-------- Extracted entries --------

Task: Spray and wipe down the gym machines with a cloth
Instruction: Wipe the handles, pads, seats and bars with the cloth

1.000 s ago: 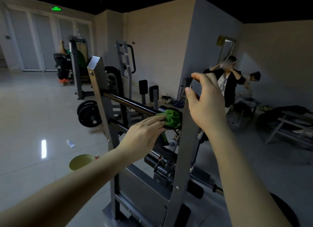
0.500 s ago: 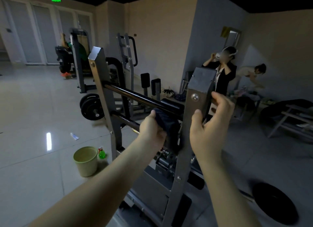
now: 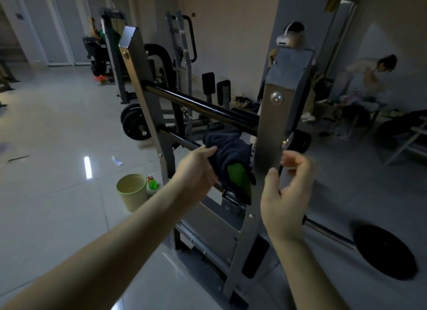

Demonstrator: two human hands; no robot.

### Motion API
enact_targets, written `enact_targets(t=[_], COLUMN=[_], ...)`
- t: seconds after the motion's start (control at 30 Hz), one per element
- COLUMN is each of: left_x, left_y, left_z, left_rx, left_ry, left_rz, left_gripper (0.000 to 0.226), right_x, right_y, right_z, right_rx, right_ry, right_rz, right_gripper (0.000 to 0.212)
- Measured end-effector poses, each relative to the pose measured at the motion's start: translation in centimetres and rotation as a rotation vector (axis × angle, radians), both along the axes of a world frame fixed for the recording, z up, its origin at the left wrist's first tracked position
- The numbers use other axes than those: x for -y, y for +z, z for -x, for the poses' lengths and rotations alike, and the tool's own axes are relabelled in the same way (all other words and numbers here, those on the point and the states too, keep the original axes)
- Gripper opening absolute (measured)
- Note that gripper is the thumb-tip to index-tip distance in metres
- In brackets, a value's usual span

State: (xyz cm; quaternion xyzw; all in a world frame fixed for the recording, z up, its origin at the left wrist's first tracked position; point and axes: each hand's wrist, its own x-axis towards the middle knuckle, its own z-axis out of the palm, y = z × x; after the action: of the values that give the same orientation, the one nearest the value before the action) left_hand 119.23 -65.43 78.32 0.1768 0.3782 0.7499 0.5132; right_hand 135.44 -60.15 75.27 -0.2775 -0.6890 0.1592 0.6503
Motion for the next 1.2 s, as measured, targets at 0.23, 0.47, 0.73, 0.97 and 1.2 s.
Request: enact_targets(t=[0.23,0.47,0.73,0.97,1.2], left_x=[2.9,3.6,2.1,1.5,-1.1], left_y=[-0.9,-3.1,-5.1,-5.3,-5.7], left_z=[1.8,2.9,9.4,16.8,19.0], left_rx=[-0.396,-0.639,-0.785,-0.904,-0.822], left_ry=[-0.141,-0.128,-0.307,-0.534,-0.411], left_rz=[0.309,0.330,0.319,0.264,0.269], left_gripper=[0.031,0.021,0.008,0.021,0.011], right_x=[1.5,0.8,-0.3,-1.0,-3.7], right_y=[-3.6,-3.9,-4.5,-2.7,-0.6], right_z=[1.9,3.6,5.7,10.6,14.1], right_rx=[0.225,0.179,0.208,-0.036,-0.059], right_ry=[0.304,0.529,0.475,0.358,0.176], right_rz=[0.364,0.860,0.925,0.915,0.882], right_gripper=[0.029,0.017,0.007,0.013,0.017])
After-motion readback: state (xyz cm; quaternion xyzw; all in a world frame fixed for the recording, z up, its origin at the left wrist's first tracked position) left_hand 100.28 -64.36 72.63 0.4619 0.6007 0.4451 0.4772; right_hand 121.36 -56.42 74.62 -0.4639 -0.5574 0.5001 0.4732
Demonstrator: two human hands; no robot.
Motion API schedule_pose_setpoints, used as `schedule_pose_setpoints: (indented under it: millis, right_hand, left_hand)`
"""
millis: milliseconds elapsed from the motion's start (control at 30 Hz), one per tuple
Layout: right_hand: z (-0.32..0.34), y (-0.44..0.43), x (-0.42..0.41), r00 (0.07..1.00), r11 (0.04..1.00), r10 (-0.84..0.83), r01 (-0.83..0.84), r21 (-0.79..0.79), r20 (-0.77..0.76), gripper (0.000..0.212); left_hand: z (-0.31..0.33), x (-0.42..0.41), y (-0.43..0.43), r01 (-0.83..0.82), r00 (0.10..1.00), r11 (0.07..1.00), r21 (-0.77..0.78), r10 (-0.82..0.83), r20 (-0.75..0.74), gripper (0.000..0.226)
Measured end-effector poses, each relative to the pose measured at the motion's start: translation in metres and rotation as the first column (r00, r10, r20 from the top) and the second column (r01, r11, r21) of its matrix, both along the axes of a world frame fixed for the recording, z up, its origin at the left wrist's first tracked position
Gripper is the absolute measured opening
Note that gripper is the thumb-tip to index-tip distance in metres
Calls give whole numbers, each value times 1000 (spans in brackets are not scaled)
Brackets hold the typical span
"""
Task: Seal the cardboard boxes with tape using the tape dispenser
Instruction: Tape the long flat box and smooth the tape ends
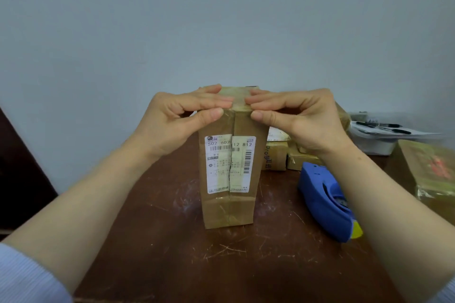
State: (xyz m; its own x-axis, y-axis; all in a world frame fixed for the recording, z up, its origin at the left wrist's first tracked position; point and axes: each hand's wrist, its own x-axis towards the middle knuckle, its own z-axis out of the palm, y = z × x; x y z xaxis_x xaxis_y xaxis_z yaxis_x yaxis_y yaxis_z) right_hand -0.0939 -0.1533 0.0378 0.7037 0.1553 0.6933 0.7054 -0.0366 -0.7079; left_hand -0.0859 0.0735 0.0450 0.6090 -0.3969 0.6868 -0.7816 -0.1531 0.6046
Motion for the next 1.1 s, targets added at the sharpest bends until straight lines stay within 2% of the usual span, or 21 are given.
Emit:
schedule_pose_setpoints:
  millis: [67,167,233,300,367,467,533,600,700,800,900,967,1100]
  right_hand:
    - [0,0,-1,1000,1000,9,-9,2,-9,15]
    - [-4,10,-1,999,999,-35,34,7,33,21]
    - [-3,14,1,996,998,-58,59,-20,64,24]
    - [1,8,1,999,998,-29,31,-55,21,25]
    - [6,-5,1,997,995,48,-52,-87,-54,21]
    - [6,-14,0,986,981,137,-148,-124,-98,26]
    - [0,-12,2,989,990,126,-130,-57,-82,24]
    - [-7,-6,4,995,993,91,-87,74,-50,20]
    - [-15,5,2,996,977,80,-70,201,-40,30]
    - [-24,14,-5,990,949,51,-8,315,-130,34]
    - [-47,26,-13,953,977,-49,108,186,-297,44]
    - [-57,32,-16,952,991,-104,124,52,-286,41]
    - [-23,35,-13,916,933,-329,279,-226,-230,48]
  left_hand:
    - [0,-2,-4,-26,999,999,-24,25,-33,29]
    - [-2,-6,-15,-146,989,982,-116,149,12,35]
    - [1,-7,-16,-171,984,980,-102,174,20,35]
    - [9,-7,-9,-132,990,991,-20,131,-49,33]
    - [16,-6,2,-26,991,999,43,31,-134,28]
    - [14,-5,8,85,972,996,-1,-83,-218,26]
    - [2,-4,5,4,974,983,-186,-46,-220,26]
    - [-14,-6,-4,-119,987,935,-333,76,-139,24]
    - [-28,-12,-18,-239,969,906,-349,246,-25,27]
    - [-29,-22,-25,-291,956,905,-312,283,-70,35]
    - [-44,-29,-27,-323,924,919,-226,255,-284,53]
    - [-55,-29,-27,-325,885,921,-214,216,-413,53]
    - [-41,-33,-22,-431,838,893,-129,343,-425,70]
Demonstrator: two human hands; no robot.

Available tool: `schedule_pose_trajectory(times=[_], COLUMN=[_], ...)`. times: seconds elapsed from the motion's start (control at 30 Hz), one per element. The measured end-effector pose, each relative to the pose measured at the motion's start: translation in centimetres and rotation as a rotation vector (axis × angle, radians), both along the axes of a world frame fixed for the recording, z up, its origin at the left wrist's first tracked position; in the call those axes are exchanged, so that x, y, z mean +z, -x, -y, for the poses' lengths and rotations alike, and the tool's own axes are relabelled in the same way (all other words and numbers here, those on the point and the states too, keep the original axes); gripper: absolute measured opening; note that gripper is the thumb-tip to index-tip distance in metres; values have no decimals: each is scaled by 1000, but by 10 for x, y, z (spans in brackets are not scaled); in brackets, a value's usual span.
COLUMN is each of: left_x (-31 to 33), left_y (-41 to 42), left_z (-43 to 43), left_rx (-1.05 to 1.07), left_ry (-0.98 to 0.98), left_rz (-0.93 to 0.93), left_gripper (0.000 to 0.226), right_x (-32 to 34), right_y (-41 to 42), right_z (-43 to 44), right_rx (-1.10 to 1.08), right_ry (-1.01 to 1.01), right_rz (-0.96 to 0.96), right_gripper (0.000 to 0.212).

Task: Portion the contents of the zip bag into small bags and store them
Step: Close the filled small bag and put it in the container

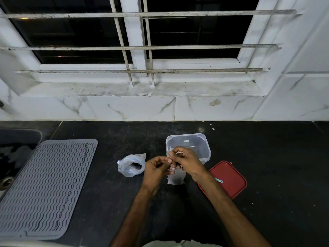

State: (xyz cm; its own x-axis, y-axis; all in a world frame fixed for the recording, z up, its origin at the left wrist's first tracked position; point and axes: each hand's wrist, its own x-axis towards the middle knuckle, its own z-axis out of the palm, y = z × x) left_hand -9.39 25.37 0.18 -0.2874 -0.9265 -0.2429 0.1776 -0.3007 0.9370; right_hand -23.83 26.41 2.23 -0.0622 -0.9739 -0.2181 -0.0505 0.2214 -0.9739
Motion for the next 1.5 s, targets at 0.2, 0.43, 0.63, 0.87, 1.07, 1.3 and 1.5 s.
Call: schedule_pose_trajectory(times=[0.2, 0.43, 0.63, 0.87, 1.07, 1.3, 1.5], left_x=[2, 7, 4, 9, 18, 10, 8], left_y=[2, 3, -3, 3, -1, 0, -8], left_z=[-2, -1, 0, -3, 5, 5, 7], left_rx=[47, 77, 79, 129, 291, 229, 218], left_ry=[-17, -12, -34, 83, 227, 277, 279], left_rz=[-12, 55, 96, 302, 485, 512, 647], left_gripper=[11, 11, 13, 9, 8, 10, 8], right_x=[-7, 1, 3, 8, 18, 27, 30], right_y=[-2, -4, -8, -14, -9, -24, -16], right_z=[4, 1, 2, 0, 1, -1, -2], right_rx=[-66, -55, -8, 29, -40, -41, -127], right_ry=[8, 86, 102, 77, 103, 166, 101], right_rz=[-276, -524, -597, -794, -1049, -983, -1106], right_gripper=[26, 15, 13, 17, 16, 24, 27])
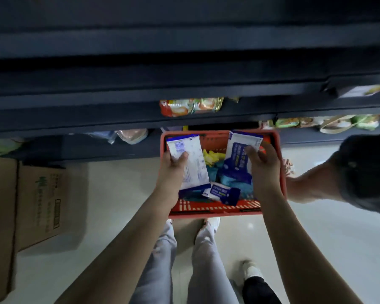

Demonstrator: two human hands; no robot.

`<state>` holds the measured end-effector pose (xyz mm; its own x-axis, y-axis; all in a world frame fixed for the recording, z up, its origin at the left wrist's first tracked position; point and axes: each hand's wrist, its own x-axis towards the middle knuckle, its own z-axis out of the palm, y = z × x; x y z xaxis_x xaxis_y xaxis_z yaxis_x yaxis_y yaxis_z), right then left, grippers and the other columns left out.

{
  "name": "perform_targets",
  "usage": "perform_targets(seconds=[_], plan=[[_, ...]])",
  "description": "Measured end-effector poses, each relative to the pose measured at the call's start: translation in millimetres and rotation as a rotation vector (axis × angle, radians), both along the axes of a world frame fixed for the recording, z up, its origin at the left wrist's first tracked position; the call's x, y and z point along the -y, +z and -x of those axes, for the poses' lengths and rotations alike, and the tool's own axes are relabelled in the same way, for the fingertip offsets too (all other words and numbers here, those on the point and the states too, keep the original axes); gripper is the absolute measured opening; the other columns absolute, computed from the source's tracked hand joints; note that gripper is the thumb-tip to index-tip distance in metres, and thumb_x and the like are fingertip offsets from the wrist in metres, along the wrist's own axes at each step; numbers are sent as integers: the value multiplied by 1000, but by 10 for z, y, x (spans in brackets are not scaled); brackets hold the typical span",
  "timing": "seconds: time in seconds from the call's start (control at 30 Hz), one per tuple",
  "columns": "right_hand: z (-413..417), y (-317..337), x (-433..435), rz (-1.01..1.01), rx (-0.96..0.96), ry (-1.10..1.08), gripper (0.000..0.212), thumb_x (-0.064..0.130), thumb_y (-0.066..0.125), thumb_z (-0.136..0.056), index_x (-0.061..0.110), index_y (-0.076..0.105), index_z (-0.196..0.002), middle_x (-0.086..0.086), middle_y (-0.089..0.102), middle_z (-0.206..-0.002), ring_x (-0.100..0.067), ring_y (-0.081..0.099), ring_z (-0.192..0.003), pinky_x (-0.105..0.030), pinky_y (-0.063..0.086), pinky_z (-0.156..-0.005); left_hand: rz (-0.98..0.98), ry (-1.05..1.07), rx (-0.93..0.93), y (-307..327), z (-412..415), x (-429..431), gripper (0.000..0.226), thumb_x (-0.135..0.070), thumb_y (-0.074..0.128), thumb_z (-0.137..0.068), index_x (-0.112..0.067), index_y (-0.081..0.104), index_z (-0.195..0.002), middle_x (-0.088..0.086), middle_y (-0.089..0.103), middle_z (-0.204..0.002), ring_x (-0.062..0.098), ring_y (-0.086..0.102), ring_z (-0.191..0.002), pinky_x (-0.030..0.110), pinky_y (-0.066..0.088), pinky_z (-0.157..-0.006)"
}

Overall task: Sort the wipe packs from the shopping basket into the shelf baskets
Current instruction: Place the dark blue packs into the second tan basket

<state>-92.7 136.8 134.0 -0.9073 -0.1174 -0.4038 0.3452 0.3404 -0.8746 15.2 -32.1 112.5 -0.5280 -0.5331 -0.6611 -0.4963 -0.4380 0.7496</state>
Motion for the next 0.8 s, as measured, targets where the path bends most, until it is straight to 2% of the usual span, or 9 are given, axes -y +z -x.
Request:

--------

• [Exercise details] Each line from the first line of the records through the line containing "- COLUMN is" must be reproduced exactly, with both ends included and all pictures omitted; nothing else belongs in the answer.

• [Worked solution]
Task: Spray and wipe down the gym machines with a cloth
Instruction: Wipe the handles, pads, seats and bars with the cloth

1.000 s ago: 
0.500 s ago: 
now: 

Demonstrator: two human hands; no robot.

### Motion API
enact_targets, written `enact_targets(t=[_], COLUMN=[_], ...)`
- t: seconds after the motion's start (control at 30 Hz), one per element
- COLUMN is each of: left_x, left_y, left_z, left_rx, left_ry, left_rz, left_gripper (0.000 to 0.226), right_x, right_y, right_z, right_rx, right_ry, right_rz, right_gripper (0.000 to 0.212)

There's no more to the answer.